C'est en 1445 que Jean Geiler nait à Schaffhouse. Son père Hans est secrétaire de la municipalité, et lorsqu'on lui propose la même fonction à Ammerschwihr, la famille choisit de s’y établir. A cette époque où la bourgade n'est pas encore porteuse du 51e grand cru de vin d'Alsace, des ours peuvent se trouver dans les vignes ! Et Hans l'apprend à ses dépens : il est tué par un plantigrade en 1449. C'est alors le grand-père qui prend le jeune Jean chez lui à Kaysersberg et se charge de son éducation et de ses études.
Elève studieux, il entame de brillantes études d'art en 1460 à l’université de Fribourg en Brisgau. En 1471, il étudie à l’université de Bâle et devient docteur en théologie. En 1476 il retourne à l’université de Fribourg enseigner les Saintes Ecritures et en devient le recteur.
Il y prêchera durant 32 années, tous les dimanches et durant le Carême et les fêtes religieuses. Il puise dans son importante bibliothèque les thèmes de ses sermons et les rend accessibles à tous, se référant par exemple aux fourmis : « A la petitesse des fourmis correspond l'humilité, et à la couleur noire la simplicité. »
Disciple fidèle du grand théologien Jean Gerson, chancelier de l’université de Paris, il a pour ambition de suivre sa voie en ouvrant l'éducation religieuse aux « simples gens ». Il combat les vices et la misère qui sévissent, fustige les riches spéculateurs, n'épargne pas les religieux, fussent-ils de haut rang, n'hésitant pas à comparer les couvents à des maisons de passe !
Il ne cesse de solliciter des évêques successifs une juste réforme catholique, sans résultat. En 1508, ayant perdu espoir d'y parvenir, Jean Geiler songe à se retirer dans un ermitage.

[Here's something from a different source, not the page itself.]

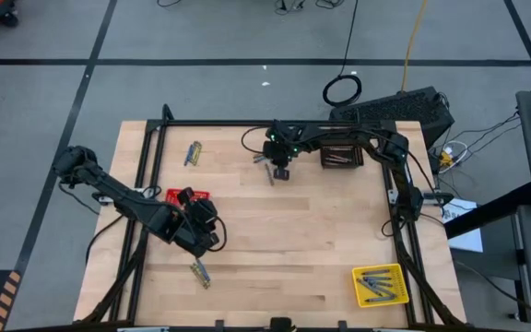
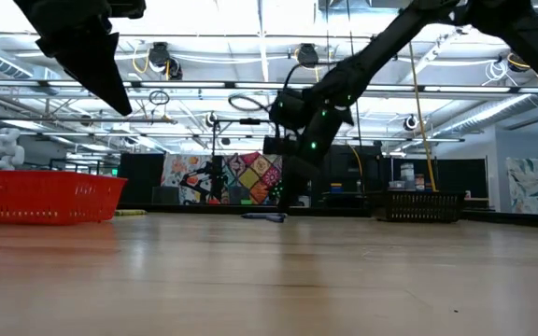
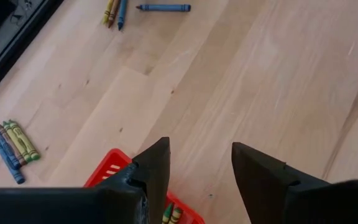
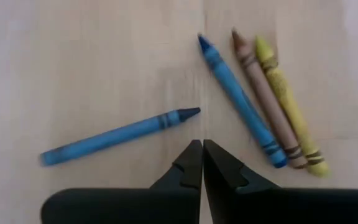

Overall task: Sort crayons
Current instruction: Put the blue crayon into the yellow bin

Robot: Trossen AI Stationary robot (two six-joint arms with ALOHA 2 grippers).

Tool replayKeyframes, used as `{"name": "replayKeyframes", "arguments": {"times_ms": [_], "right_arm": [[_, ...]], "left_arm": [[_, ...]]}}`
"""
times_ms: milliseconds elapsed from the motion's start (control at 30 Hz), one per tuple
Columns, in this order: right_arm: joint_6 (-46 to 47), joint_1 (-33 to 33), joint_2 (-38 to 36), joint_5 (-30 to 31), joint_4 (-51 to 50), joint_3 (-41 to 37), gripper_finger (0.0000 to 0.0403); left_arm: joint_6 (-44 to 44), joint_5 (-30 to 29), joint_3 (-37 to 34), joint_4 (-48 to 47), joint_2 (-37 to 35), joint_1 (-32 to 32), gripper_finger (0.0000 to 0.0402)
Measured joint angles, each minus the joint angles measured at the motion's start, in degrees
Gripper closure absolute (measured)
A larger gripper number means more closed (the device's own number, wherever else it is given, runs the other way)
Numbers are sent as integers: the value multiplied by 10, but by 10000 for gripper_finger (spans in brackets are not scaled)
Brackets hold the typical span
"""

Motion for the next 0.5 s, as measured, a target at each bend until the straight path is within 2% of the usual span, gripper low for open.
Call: {"name": "replayKeyframes", "arguments": {"times_ms": [133, 233, 400, 500], "right_arm": [[23, 22, -32, 3, -17, 0, 403], [83, 47, -48, 3, -15, -8, 403], [193, 97, -49, 10, 76, -56, 402], [229, 118, -49, 62, 120, -74, 386]], "left_arm": [[-14, 0, 0, 0, 0, 0, 226], [-15, 0, 0, 0, 0, -5, 226], [-15, -21, 0, 0, 0, -19, 226], [-18, -29, 0, 0, 0, -26, 226]]}}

Il poursuit néanmoins sa mission à la Cathédrale jusqu’à ses derniers jours, en 1510. Sept années plus tard éclate la Réforme protestante...
On célèbre cette année le cinq-centième anniversaire de sa mort. A la Médiathèque André Malraux sont conservés de nombreux ouvrages de celui qui restera l'un des plus grands prédicateurs et écrivains religieux de la fin du du Moyen-Age.
Les paysans alsaciens à l'époque de Geiler : dans ce 15e siècle prospère, trop d’inégalités marquent la paysannerie, qui conduiront à la « Guerre des Paysans » à partir de 1525. D'un côté les paysans riches, qui font des réserves de céréales et de vin les années d’abondance pour les vendre au plus haut les années de faible récolte. De l'autre les petits paysans qui, ne disposant pas de greniers et de tonneaux, doivent brader leurs produits et voient leurs moyens de subsistance accaparés par les Seigneurs. Les paysans riches vivent dans l'excès et s’adonnent à la boisson. Sébastien Brant et Jean Geiler condamnent leur inconduite, qui se traduit aussi dans l'habillement : « Il y a trente ans, à Ammerschwihr, le seul homme qui portât un manteau court était l’appariteur. Tous portaient des habits longs comme il était d’usage chez les paysans d’autrefois. Maintenant, ils portent des habits aussi courts que dans les grandes villes ! », tonne Jean Geiler.